Exercise requirements:
The answer must be every line below that holds the word "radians".

---- Data shown

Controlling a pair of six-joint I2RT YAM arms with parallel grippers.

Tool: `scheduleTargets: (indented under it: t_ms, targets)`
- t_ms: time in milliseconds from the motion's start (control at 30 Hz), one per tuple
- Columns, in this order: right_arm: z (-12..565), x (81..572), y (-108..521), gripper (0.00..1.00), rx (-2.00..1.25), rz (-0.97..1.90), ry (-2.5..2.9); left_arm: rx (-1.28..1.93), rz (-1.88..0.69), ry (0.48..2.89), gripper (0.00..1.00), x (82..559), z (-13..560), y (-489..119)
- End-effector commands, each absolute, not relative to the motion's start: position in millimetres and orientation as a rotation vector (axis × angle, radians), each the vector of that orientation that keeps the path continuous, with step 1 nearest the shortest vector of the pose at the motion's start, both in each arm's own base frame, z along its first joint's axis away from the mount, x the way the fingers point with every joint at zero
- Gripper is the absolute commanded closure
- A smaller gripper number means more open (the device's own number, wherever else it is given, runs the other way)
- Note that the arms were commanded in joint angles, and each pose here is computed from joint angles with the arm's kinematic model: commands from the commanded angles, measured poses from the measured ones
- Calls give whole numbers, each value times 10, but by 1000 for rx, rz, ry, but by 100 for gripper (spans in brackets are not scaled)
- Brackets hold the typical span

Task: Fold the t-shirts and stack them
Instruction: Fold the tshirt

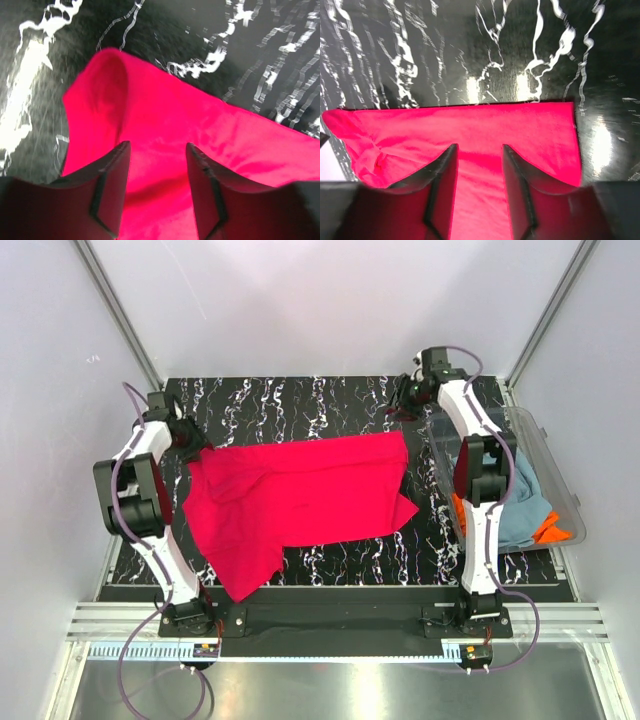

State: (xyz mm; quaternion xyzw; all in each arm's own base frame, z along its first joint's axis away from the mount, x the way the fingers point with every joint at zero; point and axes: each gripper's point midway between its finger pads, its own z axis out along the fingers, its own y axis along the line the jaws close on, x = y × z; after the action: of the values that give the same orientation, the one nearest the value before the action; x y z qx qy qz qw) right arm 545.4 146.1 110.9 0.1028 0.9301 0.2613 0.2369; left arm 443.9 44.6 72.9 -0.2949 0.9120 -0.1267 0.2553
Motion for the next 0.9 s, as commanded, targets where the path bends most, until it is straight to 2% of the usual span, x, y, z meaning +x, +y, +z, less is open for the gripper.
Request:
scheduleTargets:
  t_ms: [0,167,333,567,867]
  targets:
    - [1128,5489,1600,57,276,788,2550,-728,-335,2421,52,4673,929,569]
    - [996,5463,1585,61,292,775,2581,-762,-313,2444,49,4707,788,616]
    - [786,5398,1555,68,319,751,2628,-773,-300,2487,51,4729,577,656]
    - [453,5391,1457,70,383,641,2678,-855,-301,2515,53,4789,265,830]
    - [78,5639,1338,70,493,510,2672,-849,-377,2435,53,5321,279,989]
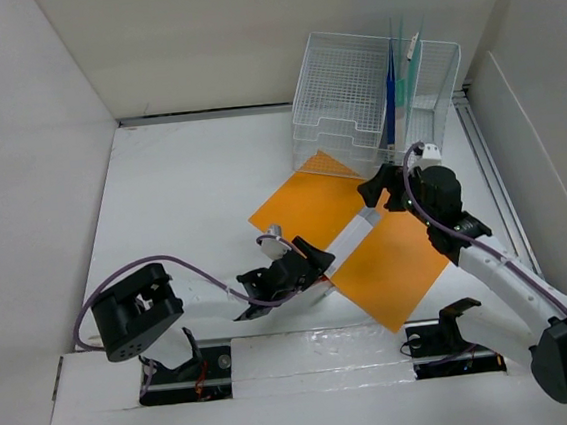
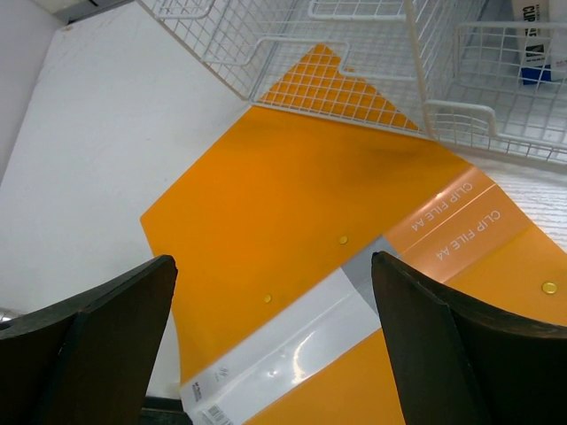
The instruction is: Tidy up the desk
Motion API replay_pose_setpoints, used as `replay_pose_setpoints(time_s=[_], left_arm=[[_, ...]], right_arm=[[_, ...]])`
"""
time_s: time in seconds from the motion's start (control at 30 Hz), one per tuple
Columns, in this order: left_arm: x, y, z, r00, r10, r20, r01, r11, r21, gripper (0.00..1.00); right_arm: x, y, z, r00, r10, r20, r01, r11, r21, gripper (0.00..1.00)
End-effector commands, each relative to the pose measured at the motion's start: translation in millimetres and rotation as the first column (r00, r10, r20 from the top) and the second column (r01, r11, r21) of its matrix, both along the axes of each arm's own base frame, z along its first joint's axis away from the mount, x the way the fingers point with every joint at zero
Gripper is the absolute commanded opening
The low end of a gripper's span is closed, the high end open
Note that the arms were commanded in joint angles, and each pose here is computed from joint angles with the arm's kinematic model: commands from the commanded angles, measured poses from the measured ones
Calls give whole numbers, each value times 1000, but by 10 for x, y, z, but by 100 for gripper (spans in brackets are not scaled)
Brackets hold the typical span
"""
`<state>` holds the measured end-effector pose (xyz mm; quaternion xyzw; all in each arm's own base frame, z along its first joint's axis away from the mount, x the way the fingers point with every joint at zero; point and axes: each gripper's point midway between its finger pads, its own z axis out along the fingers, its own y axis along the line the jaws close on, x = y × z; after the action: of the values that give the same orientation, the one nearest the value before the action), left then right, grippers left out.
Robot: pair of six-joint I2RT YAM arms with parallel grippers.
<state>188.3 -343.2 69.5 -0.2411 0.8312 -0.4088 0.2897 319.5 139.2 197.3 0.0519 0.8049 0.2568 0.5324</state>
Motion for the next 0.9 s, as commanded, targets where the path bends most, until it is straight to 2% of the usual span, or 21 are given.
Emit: replay_pose_setpoints(time_s=[0.0,0.17,0.2,0.23,0.27,0.4,0.57,0.8,0.87], left_arm=[[136,-130,229,997,50,56,-47,997,-56,53],[192,-113,126,995,93,45,-91,995,-47,53],[205,-117,126,994,101,45,-98,994,-54,49],[225,-131,166,993,109,52,-105,992,-67,38],[241,-133,173,992,113,59,-110,992,-65,32],[261,-167,250,989,126,79,-121,990,-71,19],[297,-163,241,986,143,87,-138,988,-66,21],[312,-232,308,985,133,106,-123,987,-102,37],[322,-248,359,984,128,122,-116,988,-106,36]], right_arm=[[-28,59,126,998,27,49,-28,999,18,96],[-67,120,170,997,47,62,-48,998,27,95],[-73,119,178,997,46,64,-48,998,30,95],[-88,144,188,996,54,67,-56,998,30,95],[-89,142,181,997,52,65,-54,998,32,95],[-139,194,201,995,67,72,-70,997,37,94],[-192,223,207,994,80,78,-83,996,44,94],[-257,276,242,990,104,91,-108,993,47,93],[-260,277,247,990,106,92,-110,993,46,93]])
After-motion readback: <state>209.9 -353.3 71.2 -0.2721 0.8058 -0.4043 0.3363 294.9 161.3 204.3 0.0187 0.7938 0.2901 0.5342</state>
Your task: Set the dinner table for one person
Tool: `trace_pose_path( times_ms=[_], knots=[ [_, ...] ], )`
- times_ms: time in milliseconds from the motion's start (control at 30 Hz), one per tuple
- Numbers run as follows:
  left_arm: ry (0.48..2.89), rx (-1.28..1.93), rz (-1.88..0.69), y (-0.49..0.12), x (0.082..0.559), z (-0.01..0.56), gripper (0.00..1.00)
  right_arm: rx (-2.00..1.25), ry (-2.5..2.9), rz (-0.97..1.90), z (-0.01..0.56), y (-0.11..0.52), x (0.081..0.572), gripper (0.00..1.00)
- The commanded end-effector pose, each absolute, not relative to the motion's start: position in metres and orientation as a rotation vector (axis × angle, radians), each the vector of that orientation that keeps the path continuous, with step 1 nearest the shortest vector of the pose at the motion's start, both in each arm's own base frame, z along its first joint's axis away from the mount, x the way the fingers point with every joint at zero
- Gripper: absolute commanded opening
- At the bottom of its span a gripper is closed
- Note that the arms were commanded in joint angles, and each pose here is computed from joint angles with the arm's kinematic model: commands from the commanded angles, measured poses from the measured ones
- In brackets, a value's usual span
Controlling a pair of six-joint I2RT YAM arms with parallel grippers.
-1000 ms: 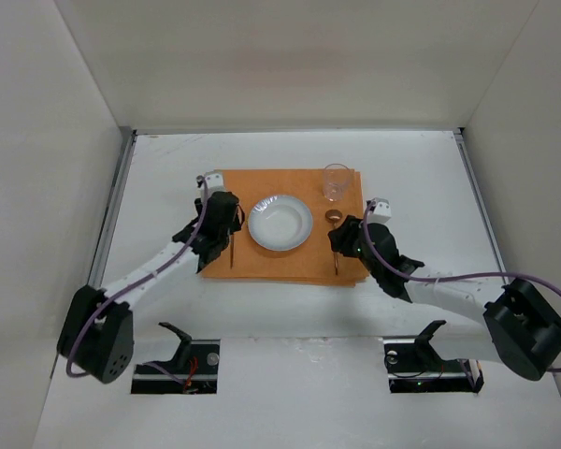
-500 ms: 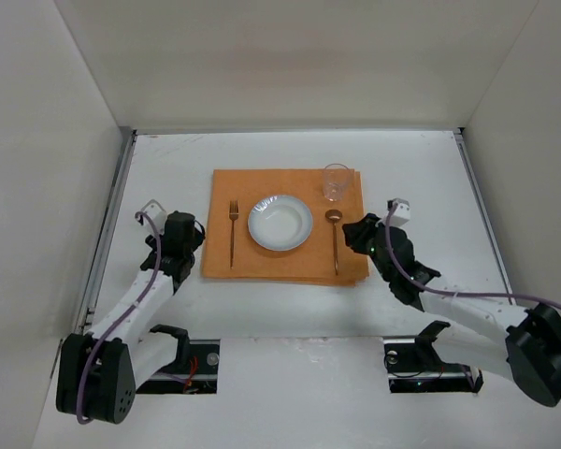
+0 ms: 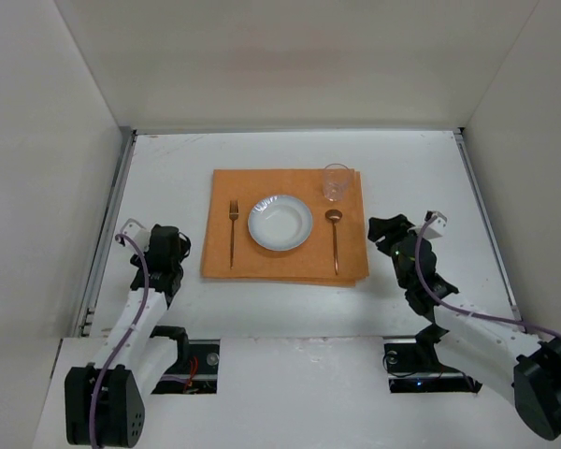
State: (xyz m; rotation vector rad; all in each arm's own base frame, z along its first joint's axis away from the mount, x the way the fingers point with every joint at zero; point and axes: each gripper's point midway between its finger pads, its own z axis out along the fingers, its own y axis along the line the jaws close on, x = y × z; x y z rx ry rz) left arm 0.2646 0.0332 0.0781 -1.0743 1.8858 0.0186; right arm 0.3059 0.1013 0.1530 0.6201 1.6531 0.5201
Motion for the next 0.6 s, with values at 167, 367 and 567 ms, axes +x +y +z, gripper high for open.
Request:
trace_pose_path(
  times_ms=[167, 367, 567],
  knots=[
    [1.859, -1.163, -0.049, 0.033, 0.275, 0.079, 0.56, 0.641, 1.602, 0.578, 0.168, 0.106, 0.312, 0.62],
    [1.846, -1.178, -0.05, 0.036, 0.273, 0.076, 0.54, 0.644, 1.593, 0.565, 0.168, 0.105, 0.313, 0.63],
    [1.85, -1.128, -0.071, 0.03, 0.288, 0.09, 0.53, 0.625, 1.601, 0.57, 0.17, 0.109, 0.314, 0.61]
  ],
)
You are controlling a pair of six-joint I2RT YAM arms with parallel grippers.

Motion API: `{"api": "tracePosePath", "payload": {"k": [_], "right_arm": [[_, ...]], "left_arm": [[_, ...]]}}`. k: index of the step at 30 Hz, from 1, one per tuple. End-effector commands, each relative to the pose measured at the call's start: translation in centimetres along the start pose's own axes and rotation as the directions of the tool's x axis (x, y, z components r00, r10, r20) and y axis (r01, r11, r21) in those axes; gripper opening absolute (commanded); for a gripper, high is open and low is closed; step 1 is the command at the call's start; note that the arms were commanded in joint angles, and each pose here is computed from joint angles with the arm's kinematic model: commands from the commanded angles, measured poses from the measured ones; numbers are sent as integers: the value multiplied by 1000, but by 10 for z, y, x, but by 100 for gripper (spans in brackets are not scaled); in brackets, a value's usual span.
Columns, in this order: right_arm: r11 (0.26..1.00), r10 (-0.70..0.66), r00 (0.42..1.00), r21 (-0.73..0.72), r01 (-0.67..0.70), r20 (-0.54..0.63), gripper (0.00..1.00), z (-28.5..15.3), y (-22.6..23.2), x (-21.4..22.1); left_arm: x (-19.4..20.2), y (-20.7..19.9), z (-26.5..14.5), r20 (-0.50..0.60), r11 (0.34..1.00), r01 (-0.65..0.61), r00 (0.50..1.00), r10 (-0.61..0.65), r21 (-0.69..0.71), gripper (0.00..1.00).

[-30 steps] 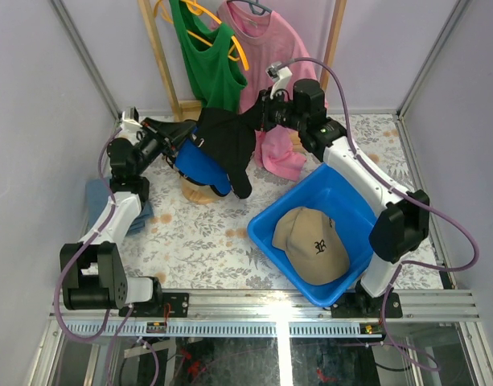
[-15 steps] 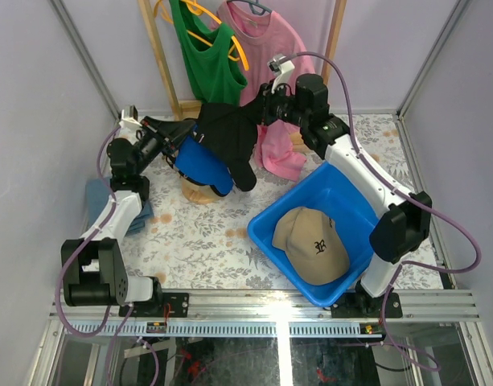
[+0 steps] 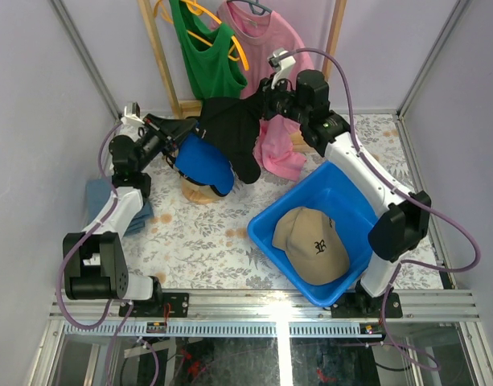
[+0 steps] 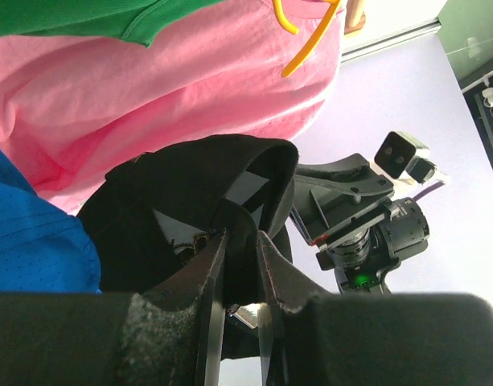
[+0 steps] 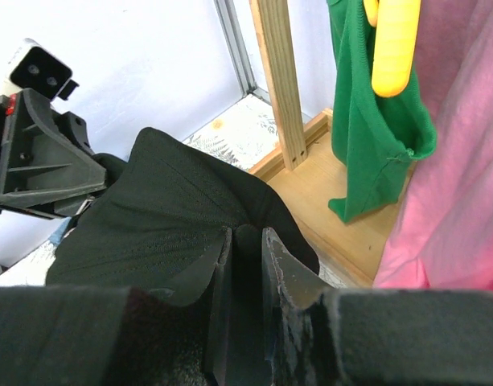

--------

Solution to this problem:
- End-effector commands, each absolute, not relative to the motion's start: position in millimetres and orientation as a rotation vector (axis × angle, radians), each the vector of that orientation that keeps the path continuous, with step 1 nearest the shortest vector of the pose at the motion's start, both in each arm's own base frame, z along its first joint's axis away from the mount, x the way the fingers point with every joint at zero
- The commanded end-effector pose, each absolute, not relative to the motion's start: position in metres and orientation as a rotation vector (axis × angle, radians), each the vector of that orientation that keeps the path continuous, with step 1 nearest the shortest vector of the pose at the motion's start, both in each arm's own base frame, z along its first joint's axis away from the mount, x the way the fingers point with every joint at zero

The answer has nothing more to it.